There are really three places that custom field need to be used: so this post is not just about a dynamic left side bar. It is about a dynamic left sidebar that is run off of values in custom fields in the main post. So this post is talking about approaching custom fields with the best strategy.
- Just Custom Fields for WordPress plugin: This plugin adds custom fields for standard and custom post types in WordPress. After installation you will see simple settings page which is self-explanatory to use.
I found two Posts about this plugin to be really helpful: http://justcoded.com/just-labs/just-custom-fields-for-wordpress-plugin, and http://justcoded.com/implementation/wordpress-3-vs-drupal-cck/.
- One of the ideas for the left side bar is to have a listing of related content.
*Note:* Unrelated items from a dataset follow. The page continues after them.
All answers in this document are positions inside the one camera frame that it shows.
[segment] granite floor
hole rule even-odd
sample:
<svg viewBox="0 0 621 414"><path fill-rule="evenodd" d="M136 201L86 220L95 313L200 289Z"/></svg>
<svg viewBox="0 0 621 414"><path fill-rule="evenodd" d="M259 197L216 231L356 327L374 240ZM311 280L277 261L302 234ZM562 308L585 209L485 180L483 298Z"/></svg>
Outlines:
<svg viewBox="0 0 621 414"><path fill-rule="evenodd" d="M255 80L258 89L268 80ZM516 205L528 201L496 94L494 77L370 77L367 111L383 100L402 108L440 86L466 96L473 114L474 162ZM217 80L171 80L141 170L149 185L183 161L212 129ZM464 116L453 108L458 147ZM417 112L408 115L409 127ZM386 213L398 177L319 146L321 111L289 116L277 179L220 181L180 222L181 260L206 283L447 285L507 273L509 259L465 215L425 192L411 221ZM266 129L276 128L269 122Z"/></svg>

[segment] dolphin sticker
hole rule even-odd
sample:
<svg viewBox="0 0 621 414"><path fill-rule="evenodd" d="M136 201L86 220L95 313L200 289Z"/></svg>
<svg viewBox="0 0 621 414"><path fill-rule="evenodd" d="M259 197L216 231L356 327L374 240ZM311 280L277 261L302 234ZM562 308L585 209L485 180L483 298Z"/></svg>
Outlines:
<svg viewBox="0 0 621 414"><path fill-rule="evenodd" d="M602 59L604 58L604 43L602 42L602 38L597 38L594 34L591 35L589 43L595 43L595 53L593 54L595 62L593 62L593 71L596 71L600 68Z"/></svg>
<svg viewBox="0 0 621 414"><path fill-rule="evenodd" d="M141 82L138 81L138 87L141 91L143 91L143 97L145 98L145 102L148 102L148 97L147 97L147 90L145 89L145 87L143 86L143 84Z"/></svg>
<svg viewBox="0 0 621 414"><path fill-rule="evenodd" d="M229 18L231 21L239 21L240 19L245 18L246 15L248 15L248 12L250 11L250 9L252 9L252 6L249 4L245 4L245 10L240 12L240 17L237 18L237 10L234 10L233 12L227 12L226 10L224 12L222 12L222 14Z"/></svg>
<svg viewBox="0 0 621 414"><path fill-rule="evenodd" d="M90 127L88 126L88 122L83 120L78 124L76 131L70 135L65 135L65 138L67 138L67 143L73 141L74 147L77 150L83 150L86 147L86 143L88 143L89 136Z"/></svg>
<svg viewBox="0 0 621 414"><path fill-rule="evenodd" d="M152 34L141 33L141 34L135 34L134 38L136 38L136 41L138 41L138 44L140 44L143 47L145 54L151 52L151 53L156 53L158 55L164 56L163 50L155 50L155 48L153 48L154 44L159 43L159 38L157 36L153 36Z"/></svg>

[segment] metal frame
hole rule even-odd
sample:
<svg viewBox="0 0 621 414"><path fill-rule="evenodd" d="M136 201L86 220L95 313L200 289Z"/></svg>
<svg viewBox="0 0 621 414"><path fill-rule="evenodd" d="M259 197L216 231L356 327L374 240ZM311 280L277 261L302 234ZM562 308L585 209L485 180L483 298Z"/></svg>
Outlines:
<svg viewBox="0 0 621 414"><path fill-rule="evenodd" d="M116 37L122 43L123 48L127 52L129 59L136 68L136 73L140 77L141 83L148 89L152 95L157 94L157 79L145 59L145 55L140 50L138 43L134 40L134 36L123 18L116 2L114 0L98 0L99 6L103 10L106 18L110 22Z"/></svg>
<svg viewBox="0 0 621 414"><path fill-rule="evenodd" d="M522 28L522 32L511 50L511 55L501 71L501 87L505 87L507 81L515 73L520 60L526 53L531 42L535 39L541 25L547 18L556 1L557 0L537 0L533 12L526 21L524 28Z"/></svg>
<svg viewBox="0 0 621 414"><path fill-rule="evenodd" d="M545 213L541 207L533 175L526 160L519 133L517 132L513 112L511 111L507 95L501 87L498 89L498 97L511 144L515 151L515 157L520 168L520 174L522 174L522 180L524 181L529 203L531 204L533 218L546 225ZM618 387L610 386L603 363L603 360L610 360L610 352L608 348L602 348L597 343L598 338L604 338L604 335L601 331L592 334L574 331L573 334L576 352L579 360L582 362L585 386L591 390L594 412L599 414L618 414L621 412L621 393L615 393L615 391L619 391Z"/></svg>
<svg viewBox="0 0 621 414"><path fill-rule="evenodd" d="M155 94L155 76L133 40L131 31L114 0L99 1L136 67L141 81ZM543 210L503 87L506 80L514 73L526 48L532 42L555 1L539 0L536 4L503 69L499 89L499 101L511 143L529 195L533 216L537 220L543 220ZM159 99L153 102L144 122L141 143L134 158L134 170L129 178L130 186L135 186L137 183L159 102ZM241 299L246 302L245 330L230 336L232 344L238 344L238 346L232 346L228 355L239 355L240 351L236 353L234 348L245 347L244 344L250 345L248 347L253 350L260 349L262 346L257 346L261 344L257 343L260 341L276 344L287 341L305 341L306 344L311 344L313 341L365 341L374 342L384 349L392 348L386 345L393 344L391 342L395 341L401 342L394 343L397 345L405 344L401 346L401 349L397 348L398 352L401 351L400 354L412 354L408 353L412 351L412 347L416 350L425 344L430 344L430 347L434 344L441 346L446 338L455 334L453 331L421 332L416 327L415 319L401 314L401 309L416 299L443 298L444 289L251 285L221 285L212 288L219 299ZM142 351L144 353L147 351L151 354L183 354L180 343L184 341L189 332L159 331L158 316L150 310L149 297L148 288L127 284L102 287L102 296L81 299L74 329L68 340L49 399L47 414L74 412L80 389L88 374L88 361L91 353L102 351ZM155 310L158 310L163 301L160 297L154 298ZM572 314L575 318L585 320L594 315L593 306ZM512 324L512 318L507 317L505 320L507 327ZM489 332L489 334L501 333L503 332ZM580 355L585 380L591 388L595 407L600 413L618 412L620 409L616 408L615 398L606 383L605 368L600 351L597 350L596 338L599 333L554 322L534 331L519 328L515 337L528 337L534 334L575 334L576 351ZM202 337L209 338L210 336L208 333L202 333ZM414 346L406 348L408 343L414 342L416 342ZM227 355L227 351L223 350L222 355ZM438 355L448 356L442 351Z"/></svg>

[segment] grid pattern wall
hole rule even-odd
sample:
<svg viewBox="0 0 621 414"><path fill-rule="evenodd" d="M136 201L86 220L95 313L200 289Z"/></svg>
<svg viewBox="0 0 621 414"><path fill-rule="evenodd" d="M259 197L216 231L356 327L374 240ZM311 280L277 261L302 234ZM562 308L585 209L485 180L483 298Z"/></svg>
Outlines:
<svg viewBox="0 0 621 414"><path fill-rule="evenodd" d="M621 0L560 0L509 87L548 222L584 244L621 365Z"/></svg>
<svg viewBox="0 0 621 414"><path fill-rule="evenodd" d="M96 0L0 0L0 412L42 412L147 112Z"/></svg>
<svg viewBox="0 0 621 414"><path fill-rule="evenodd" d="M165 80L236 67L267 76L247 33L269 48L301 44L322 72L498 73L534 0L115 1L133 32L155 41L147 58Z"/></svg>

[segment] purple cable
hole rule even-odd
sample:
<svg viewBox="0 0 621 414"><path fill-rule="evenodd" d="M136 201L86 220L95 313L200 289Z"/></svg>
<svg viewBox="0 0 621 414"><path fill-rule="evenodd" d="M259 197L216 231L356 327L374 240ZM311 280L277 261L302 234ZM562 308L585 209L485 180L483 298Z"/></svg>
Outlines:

Related content could be all the files which belong in a single audio package, or all the digital files belonging to a physical item.
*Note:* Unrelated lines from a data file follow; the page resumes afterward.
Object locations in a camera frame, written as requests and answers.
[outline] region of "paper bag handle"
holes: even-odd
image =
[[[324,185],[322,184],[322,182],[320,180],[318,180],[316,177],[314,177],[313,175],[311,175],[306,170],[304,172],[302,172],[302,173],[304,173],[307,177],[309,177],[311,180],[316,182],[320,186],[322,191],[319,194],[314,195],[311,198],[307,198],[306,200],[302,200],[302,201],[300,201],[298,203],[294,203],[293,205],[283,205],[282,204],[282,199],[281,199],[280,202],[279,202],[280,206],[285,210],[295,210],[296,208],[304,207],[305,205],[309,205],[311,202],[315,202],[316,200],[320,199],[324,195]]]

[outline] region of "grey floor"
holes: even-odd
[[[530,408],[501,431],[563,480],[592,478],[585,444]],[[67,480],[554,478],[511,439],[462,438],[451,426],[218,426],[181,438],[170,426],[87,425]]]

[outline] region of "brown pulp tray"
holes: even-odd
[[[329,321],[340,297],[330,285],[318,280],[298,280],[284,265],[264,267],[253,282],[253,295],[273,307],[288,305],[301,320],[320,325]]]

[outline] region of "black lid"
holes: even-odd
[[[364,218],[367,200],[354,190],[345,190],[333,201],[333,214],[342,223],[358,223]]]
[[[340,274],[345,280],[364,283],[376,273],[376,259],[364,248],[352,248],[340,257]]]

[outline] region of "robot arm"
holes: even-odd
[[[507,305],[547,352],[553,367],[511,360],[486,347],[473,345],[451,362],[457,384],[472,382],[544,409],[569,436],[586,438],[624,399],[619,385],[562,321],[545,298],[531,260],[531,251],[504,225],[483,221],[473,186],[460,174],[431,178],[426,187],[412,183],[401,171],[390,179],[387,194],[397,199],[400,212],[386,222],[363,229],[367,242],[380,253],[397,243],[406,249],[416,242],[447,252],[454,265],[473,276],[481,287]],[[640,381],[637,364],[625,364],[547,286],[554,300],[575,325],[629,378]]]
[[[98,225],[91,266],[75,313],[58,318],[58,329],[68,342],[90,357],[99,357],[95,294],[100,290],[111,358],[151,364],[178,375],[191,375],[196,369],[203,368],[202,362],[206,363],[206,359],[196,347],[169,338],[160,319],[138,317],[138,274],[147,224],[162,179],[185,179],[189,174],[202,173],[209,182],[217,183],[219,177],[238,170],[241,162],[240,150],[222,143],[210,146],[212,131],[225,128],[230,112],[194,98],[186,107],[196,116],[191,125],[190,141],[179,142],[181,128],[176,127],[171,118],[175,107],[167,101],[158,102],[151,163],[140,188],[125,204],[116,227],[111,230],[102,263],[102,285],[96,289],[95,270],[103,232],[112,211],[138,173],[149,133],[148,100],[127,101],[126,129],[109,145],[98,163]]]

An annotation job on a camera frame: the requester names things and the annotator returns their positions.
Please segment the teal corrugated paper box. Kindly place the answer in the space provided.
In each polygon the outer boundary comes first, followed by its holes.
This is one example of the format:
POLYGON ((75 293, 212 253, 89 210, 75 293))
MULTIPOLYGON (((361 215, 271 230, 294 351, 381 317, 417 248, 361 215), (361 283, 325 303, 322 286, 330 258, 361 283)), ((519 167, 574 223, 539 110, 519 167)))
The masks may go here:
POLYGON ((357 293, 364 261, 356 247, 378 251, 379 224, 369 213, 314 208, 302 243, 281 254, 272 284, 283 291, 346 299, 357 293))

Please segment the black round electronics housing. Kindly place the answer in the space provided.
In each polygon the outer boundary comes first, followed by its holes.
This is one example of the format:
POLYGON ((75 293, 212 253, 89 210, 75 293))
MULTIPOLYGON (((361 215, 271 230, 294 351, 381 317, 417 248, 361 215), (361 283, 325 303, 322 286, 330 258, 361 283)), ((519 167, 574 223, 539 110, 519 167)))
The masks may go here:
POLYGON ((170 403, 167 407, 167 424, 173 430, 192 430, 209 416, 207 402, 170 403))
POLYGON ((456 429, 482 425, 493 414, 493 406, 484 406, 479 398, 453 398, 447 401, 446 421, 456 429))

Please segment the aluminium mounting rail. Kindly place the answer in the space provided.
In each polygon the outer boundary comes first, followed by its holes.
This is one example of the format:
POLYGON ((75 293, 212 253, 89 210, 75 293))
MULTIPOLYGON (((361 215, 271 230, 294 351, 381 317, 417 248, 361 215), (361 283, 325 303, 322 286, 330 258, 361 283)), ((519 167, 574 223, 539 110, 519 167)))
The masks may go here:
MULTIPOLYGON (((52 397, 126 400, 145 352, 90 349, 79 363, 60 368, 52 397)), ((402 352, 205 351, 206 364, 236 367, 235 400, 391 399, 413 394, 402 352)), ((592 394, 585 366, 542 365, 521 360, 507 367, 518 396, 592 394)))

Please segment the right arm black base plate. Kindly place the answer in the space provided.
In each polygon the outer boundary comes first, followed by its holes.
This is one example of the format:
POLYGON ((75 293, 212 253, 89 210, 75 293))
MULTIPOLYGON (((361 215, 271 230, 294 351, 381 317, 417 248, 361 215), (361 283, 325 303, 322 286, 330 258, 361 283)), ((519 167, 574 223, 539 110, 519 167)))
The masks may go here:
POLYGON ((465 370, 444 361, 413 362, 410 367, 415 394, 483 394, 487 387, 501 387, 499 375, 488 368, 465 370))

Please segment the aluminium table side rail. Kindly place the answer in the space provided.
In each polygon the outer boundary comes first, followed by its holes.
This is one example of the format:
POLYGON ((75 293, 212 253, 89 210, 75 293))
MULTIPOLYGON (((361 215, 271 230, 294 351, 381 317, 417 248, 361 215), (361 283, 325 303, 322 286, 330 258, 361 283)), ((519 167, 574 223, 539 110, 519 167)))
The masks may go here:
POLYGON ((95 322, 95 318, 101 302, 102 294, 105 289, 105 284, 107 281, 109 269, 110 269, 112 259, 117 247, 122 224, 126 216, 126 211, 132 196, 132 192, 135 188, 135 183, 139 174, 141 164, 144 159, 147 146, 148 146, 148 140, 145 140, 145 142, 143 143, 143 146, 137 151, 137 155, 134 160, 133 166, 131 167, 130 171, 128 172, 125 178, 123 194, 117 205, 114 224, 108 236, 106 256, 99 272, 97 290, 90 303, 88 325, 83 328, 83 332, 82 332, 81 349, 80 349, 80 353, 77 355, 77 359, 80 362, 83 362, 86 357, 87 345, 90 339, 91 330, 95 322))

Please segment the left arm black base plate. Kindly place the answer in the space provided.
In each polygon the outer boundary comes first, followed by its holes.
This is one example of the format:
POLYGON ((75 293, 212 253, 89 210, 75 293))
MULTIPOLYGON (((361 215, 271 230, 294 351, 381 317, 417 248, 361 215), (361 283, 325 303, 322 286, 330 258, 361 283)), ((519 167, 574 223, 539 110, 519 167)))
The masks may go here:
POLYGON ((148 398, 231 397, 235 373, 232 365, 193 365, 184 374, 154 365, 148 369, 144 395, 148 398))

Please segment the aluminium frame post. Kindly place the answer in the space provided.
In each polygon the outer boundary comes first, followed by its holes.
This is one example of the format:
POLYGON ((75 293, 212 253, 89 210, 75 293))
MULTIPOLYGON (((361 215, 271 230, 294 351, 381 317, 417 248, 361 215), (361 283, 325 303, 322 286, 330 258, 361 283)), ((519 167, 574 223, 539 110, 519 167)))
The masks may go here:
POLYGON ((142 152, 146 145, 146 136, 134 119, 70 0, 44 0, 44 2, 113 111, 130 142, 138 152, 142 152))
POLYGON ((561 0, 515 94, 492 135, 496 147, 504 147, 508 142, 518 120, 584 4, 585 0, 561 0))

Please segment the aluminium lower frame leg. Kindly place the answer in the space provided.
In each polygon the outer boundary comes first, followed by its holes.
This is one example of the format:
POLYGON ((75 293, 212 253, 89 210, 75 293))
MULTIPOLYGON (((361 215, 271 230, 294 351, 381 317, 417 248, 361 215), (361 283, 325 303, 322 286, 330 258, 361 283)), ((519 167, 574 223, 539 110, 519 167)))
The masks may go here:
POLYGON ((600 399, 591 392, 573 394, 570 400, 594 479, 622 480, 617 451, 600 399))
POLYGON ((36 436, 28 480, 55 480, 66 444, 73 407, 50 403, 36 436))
This is where Related Widgets Plugin For WordPress comes in. The Related Widgets plugin for WordPress introduces multi-use widgets that allow you to list related posts or pages. To use the plugin, browse Appearance / Widgets, insert a Related Widget where you want it to be, and configure it as appropriate. You can optionally filter the results by category or section. - List Related Attachments: List Related Attachments is a sidebar widget that will display a list of filtered attachments related to the current post. This might be useful in one of two ways: listing associated content, depending on how we implement it. Or listing the photos on the right-hand sidebar.
- Custom Field Template: This plugin adds the default custom fields on the Write Post/Page.
- Custom Field List Widget: This plugin creates sidebar widgets with lists of the values of custom fields. The listed values can be (hyper-)linked in different ways. One possibility is to create a list of all values of a custom field, which will be groupped by their post (or page) and (hyper-)linked automatically to this post (or page). Another possibility is that you can create a list of all unique values of a custom field and specify links as you like (or not).
- Get Custom Field Values:
Get Custom Field Values allows the admin to use widgets, shortcodes, and/or template tags to easily retrieve and display custom field values for posts or pages. - Advanced Custom Fields:
Advanced Custom Fields is the perfect solution for any wordpress website which needs more flexible data like other Content Management Systems. - Easy Custom Fields:This is a set of extendable classes to allow easy handling of custom post fields. https://wordpress.org/extend/plugins/easy-custom-fields/
- Advanced Custom Field Widget: The Advanced Custom Field Widget is an extension of the Custom Field Widget by Scott Wallick, and displays values of custom field keys, allowing post- and page-specific meta sidebar content.
- Custom Post Template: Provides a drop-down to select different templates for posts from the post edit screen. The templates replace single.php for the specified post.https://wordpress.org/extend/plugins/custom-post-template/
WordPress Custom Fields, Part I: The Basics : http://perishablepress.com/press/2008/12/17/wordpress-custom-fields-tutorial/
Custom Post Type UI: Admin UI for creating custom post types and custom taxonomies in WordPress.
https://wordpress.org/extend/plugins/custom-post-type-ui/
Admin Panel of the Plugin
Needs to be able to:
- Define the Metadata Values
- Do they have controlled vocabularies?
- What kind of input will they use?
- Define the work Stages
- Including sub-work stages
- What are the Metadata Values in each Stage
- What are the help texts for each Metadata question
- What is the Part shown for the Keys?
- Does the Plugin create a special Browse Page?